Why Los Angeles Burned

Via Rolling Stone, a report on how the recent Los Angeles wildfires show how unprepared we are for life on a hotter planet:

We’re in serious trouble. That’s the message I saw written in the ashes of Los Angeles. And by “we,” I mean every human on this planet, rich or poor, young or old, Black or white or brown. In L.A., an $83 million house with 18 bedrooms and six bathrooms burned just as fast as fixer-uppers next to the freeway. We’re in trouble not because we’re helpless, or because we have broken the planet beyond repair. We’re in trouble because we live in a world that was built for a climate that no longer exists, and the rebuilding of our world to adapt to this new, hotter, more dangerous climate is a task that we have hardly begun to undertake. We are like dinosaurs wandering around after the meteor hit, thinking that the ash that is blocking out the sun is going to dissipate at any moment and everything will go back to normal. 

We are much smarter than dinosaurs. But we are also deeply stupid in our own way. Millions of Americans think that because they have their own YouTube channel and AI on their phones and overnight Amazon deliveries that they have Mother Nature whipped, that she is just some old hag they have banished to the basement of modern life. 

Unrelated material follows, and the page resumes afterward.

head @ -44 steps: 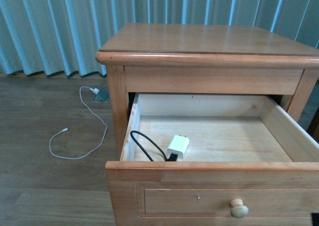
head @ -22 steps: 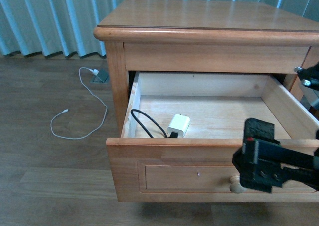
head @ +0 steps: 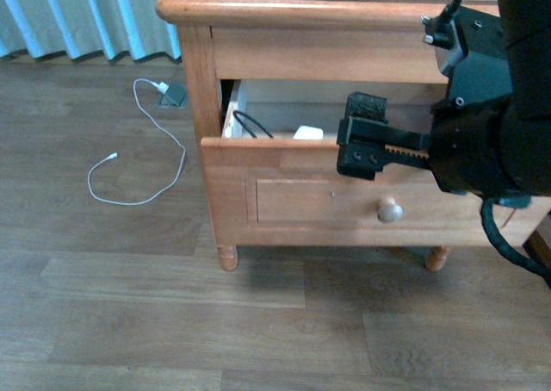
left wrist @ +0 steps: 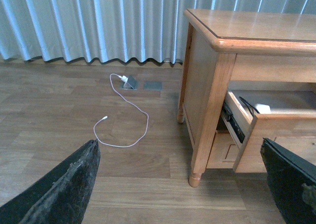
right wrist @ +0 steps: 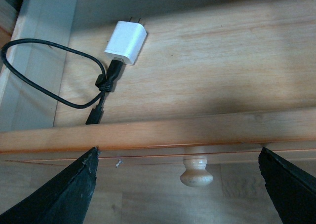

The Los Angeles fires were burning evidence of how dangerous this delusion is. The fires were a bonfire of bad ideas that had piled up over decades, from suburban sprawl into wildfire zones to the flammable plastics that now fill many people’s homes. But behind all that is the larger fact that the Los Angeles fires have demonstrated to anyone who cares to look how unprepared we are for what is coming for us on a superheated planet. You could argue that lots of other climate-related disasters demonstrated that, too, from broken levees during Hurricane Katrina in 2005 to the fire tornadoes during the Camp Fire in Northern California in 2018 to the epic heat wave in the Pacific Northwest in 2021. But the Los Angeles fires peeled back the fire blanket of unpreparedness to reveal a new level of vulnerability to the human-induced mood swings of Mother Nature. 

“If there has been a single, fatal flaw in the design of Southern California as a civilization,” California historian and urban theorist Mike Davis wrote in his classic 1998 book, Ecology of Fear, “it has been the decision to base the safety of present and future generations almost entirely upon shortsighted extrapolations from the disaster record of the past half century.”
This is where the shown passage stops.